Surveying is the art of making Such Measurements as Will determine the relative positions of points on the surface of the earth in order that the shape and extent of any portion of earth’s surface may be ascertained and delineated on a map or plan. It is essentially a process of determining positions of points in a horizontal plane.
Levelling is the art of determining and representing the relative heights or elevations of different points on the surface of the earth. It is the process of determining position of points in a vertical plane.
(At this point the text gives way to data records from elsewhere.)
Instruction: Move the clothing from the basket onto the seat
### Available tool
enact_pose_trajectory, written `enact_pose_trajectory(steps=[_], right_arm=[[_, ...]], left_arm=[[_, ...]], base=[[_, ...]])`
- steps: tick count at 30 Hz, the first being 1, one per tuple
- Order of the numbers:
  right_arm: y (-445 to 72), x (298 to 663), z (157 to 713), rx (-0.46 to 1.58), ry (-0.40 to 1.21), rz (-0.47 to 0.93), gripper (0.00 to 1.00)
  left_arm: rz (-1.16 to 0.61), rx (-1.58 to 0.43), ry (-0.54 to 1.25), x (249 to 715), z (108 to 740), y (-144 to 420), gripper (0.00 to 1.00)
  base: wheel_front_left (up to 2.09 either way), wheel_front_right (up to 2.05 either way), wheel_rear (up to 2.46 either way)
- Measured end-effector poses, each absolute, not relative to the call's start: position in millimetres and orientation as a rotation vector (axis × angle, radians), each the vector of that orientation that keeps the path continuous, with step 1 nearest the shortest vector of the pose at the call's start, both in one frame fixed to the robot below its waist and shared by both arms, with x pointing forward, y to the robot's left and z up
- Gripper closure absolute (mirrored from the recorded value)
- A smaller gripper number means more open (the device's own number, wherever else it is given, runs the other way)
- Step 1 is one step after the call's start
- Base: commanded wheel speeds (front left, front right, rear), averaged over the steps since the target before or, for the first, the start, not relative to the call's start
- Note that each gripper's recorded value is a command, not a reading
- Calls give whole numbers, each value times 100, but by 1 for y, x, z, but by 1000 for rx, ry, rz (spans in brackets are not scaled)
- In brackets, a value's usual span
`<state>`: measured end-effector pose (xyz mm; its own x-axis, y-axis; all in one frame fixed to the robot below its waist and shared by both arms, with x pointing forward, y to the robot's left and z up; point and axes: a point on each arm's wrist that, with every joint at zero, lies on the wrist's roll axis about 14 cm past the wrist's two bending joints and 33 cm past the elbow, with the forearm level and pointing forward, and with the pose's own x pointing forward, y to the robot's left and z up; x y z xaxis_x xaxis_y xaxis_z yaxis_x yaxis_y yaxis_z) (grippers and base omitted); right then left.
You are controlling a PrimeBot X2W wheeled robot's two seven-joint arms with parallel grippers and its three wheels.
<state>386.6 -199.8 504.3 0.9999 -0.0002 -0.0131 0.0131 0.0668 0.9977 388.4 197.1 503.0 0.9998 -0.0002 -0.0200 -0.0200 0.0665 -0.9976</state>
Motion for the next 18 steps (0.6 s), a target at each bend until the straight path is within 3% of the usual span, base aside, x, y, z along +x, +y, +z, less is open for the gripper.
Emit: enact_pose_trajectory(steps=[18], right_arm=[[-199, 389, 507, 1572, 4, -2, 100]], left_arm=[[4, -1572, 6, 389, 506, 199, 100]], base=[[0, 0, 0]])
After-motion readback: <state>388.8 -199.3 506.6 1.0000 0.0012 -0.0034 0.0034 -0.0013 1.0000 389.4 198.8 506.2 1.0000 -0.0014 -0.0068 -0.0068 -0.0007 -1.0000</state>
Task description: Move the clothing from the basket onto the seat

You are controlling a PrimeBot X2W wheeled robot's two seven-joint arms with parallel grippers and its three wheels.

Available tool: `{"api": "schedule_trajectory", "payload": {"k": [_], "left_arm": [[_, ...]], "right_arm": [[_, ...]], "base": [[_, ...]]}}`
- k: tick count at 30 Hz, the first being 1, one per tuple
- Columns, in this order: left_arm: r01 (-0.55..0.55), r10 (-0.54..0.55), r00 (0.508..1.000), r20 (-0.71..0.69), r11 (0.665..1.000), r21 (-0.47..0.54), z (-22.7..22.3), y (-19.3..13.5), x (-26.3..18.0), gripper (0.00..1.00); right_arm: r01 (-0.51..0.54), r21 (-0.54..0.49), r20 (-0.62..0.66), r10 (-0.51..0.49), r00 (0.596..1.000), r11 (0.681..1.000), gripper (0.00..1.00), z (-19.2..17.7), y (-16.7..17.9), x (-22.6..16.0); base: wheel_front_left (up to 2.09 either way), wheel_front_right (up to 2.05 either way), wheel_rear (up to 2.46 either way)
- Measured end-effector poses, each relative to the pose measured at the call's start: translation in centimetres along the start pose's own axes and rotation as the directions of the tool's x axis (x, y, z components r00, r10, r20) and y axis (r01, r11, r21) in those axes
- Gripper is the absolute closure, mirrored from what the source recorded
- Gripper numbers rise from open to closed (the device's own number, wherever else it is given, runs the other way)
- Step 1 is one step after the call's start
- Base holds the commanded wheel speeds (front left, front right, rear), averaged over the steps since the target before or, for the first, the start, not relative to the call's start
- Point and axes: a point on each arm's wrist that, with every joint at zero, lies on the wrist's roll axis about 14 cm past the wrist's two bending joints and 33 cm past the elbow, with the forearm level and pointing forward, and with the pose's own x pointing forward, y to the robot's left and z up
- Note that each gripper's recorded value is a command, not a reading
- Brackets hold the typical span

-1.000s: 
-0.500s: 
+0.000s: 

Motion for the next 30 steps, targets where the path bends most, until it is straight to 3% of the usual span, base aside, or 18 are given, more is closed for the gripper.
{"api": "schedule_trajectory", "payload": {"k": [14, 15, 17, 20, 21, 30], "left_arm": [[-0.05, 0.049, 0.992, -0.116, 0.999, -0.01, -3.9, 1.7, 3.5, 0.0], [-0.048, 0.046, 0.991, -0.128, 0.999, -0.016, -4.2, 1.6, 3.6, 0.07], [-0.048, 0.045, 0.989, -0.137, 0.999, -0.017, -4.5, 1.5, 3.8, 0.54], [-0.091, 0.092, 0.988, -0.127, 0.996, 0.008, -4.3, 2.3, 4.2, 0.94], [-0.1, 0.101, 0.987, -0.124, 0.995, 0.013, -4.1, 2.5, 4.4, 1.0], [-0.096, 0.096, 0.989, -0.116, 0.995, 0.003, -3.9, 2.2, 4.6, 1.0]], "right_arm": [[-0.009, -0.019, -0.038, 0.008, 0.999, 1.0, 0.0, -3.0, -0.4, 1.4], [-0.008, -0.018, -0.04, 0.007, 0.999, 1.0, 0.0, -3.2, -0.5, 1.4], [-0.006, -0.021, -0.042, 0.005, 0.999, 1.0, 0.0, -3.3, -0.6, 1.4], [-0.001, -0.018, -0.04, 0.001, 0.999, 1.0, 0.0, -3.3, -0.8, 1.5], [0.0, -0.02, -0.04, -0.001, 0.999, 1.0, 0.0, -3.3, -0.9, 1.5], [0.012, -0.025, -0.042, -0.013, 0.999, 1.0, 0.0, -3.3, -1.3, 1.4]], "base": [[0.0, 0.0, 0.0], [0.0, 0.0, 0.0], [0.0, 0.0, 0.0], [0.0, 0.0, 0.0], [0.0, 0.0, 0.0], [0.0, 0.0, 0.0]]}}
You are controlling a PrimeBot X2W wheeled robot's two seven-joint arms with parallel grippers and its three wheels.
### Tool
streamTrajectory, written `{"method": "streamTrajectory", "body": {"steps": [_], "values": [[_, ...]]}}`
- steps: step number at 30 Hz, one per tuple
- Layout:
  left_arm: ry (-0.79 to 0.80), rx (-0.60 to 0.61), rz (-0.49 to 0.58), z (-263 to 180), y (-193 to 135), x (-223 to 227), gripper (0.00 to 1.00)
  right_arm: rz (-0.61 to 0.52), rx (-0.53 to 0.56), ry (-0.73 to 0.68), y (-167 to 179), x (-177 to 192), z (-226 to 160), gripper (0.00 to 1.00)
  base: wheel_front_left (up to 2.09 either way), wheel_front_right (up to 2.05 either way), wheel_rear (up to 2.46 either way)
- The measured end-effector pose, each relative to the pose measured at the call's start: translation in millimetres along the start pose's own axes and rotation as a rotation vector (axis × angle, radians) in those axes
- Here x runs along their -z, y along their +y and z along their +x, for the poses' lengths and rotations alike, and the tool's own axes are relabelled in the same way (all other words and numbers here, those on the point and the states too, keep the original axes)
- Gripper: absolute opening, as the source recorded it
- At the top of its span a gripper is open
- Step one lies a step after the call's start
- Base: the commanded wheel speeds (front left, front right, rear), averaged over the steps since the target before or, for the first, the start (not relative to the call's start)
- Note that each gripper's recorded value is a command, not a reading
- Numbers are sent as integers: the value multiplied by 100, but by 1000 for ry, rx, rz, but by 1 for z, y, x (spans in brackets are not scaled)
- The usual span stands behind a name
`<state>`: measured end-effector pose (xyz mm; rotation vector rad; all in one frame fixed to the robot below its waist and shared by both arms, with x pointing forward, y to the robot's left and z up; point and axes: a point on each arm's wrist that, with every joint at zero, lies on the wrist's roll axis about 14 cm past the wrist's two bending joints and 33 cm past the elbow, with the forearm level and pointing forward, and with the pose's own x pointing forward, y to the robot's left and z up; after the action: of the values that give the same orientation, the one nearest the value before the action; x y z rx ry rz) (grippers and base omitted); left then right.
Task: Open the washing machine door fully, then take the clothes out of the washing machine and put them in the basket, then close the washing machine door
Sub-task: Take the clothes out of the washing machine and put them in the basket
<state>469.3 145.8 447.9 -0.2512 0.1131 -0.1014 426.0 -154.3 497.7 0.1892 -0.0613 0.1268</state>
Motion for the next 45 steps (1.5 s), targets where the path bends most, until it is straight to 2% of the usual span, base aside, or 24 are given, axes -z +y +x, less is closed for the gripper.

Surveying and Levelling are frequently considered as distinct operations. However, in its comprehensive sense, the term surveying includes levelling.
Purpose of Surveying
The primary purpose of survey is the preparation of a plan or map. The results of surveys when plotted and drawn on paper constitute a plan. A plan is therefore the representation of to some scale, of the ground and the objects upon it is projected on a horizontal plane. The representation is called Map if the scale is small while it is called Plan if the scale is large e.g a map of Pakistan and a plan of a Building.
Primary Division of Surveying
Surveying may be divided into two general classes:
1) Geodetic Surveying
In Geodetic surveying also called Trigonometrical Surveying, it is necessary to take into account the curvature of the earth. Since shape of the earth is spheroidal, the line connecting any two points on the surface of earth is curved or is an arc of a great circle.
2) Plane Surveying
In a plane surveying the curvature of the earth doesn’t take into account, as the surveys extend over small areas. The earth’s surface is considered as a plane, the line connecting any two points as a straight line and the angle of polygons as a plane angles. It is therefore involves knowledge of geometry and plane trigonometry. American surveyors put the limit at 250 km2 for treating the survey as plane.